### PROBLEM REQUIREMENTS
Give again the lines of the data from its first line through the line with "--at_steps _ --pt". Change nothing.
[[ AVAILABLE DATA open ]]
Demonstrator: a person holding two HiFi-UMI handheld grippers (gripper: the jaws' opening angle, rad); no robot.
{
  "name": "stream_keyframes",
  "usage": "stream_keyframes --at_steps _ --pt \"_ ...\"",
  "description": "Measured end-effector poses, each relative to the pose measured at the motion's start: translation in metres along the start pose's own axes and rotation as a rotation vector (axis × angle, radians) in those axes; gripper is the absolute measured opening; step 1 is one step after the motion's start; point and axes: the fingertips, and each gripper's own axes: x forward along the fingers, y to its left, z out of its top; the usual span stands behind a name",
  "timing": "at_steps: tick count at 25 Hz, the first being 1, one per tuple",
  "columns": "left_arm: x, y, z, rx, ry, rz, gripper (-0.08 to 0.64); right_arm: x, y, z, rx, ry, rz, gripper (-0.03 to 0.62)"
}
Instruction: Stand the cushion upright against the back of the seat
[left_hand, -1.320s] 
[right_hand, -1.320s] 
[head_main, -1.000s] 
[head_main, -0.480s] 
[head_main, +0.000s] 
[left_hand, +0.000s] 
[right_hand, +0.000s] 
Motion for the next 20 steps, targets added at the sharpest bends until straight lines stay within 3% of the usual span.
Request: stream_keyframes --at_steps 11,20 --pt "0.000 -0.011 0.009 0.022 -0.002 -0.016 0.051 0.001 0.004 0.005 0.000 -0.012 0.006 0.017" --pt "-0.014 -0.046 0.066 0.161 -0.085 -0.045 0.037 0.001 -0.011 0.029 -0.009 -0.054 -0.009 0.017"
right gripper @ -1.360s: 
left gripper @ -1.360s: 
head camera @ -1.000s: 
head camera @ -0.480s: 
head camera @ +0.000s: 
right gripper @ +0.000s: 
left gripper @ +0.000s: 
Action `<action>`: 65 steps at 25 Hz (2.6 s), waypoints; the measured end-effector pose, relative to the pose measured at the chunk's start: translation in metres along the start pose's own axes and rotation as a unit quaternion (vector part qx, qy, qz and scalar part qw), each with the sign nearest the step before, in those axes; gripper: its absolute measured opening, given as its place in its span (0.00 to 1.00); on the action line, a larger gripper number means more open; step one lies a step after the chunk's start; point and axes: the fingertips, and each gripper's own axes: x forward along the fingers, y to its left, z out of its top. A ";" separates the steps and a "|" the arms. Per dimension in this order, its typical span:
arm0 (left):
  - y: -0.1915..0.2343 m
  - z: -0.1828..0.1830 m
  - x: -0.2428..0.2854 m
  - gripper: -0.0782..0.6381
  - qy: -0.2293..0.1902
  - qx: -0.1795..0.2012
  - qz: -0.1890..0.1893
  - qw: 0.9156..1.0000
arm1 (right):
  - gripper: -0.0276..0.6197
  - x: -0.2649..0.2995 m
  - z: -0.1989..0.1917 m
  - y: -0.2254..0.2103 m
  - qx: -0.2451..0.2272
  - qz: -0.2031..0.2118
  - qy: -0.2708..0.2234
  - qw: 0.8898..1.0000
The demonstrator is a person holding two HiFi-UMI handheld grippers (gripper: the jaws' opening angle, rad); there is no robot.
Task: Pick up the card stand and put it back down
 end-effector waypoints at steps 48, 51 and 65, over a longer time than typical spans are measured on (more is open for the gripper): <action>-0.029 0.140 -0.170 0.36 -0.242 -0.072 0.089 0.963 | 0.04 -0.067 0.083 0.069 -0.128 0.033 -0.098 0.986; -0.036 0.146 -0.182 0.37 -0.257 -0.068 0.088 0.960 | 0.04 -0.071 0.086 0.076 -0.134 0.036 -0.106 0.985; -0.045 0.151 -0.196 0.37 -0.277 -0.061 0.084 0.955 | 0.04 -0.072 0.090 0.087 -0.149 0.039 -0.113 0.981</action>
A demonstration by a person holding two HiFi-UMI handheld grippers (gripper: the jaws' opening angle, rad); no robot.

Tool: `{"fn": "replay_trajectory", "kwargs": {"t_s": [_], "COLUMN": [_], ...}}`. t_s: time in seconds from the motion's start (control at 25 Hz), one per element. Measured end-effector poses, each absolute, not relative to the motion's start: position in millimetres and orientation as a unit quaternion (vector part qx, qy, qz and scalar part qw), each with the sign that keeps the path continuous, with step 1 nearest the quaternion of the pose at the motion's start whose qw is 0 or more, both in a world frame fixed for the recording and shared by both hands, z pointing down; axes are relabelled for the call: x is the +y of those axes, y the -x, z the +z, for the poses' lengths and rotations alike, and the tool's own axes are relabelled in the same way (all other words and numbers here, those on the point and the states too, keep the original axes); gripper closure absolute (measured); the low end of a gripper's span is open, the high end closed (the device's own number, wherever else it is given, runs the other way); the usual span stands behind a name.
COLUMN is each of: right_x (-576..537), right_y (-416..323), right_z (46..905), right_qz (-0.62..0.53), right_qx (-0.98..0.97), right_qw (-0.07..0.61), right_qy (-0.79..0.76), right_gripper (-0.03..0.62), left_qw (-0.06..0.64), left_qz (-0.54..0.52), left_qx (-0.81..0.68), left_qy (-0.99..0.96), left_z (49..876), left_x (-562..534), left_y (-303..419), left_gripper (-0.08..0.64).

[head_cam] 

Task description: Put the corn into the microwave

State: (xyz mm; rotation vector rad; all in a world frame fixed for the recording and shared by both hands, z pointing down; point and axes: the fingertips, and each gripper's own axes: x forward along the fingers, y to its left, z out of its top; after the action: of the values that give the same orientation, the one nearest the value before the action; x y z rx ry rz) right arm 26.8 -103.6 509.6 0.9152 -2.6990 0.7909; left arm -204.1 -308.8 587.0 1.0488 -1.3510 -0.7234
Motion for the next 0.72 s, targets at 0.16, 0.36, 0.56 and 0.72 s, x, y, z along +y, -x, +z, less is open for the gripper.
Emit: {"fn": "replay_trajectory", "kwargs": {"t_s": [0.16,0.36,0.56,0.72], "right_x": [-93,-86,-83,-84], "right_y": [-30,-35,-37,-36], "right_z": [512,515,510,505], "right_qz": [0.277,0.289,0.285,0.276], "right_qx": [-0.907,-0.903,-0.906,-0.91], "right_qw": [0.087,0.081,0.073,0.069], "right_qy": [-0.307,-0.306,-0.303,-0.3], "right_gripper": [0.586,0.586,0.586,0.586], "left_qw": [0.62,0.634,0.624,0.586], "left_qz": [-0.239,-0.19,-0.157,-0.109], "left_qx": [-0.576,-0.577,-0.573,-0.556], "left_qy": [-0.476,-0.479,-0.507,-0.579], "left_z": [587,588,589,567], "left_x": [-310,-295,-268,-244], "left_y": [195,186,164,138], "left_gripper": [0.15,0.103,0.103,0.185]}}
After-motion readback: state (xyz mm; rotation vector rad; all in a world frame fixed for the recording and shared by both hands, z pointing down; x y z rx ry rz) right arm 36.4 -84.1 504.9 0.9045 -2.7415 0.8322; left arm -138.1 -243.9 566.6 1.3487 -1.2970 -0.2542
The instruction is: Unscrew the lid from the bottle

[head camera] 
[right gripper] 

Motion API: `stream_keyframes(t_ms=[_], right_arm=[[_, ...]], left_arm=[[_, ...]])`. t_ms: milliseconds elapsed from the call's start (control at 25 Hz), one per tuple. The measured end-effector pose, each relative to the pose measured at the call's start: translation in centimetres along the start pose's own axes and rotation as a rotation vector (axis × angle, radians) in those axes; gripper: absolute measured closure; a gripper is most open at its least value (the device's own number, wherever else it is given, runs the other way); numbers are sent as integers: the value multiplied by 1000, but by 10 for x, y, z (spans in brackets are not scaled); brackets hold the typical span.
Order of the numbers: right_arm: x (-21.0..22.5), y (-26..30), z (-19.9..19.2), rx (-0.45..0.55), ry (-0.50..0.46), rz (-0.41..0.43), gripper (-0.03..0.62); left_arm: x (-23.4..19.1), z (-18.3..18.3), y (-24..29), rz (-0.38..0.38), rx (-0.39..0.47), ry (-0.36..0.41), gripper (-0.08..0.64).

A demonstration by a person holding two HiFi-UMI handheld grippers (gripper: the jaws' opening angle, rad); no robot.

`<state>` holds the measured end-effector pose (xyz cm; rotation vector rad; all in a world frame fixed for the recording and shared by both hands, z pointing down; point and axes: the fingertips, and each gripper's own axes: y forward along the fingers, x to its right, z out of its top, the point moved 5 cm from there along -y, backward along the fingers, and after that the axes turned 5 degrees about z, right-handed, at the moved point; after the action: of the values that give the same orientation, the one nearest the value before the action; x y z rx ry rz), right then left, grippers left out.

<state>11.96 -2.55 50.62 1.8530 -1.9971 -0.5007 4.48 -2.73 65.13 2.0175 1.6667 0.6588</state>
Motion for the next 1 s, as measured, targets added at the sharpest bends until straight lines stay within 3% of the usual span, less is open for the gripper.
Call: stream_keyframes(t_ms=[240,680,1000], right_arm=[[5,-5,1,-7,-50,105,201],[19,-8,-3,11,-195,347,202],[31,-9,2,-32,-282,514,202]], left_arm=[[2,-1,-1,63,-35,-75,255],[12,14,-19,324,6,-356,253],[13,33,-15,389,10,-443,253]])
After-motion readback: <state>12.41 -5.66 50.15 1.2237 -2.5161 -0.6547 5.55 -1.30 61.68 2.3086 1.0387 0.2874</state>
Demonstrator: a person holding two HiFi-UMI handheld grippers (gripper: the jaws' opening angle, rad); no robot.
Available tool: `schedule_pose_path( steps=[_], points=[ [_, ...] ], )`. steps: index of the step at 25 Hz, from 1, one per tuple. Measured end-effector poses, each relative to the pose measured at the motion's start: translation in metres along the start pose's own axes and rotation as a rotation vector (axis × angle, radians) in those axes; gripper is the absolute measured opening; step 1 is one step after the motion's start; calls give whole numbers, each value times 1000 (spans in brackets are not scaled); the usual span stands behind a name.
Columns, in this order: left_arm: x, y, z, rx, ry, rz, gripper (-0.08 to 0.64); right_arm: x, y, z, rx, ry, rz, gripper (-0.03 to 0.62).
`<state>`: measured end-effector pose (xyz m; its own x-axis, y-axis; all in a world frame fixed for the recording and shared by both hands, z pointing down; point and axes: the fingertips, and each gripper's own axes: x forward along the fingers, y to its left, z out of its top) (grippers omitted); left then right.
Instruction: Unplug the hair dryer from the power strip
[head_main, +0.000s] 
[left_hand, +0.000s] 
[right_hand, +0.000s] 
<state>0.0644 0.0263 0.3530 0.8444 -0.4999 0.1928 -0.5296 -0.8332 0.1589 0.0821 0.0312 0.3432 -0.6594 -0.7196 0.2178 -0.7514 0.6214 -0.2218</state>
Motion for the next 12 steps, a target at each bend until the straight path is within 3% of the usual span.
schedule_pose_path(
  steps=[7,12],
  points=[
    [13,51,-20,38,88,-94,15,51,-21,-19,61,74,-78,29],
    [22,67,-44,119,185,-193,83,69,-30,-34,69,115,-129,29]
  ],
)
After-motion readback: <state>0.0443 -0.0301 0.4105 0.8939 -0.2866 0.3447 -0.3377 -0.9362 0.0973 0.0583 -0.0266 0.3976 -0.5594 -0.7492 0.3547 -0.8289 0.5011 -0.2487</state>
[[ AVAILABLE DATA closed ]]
### FINAL ANSWER
Demonstrator: a person holding two HiFi-UMI handheld grippers (gripper: the jaws' opening angle, rad); no robot.
{
  "name": "stream_keyframes",
  "usage": "stream_keyframes --at_steps _ --pt \"_ ...\"",

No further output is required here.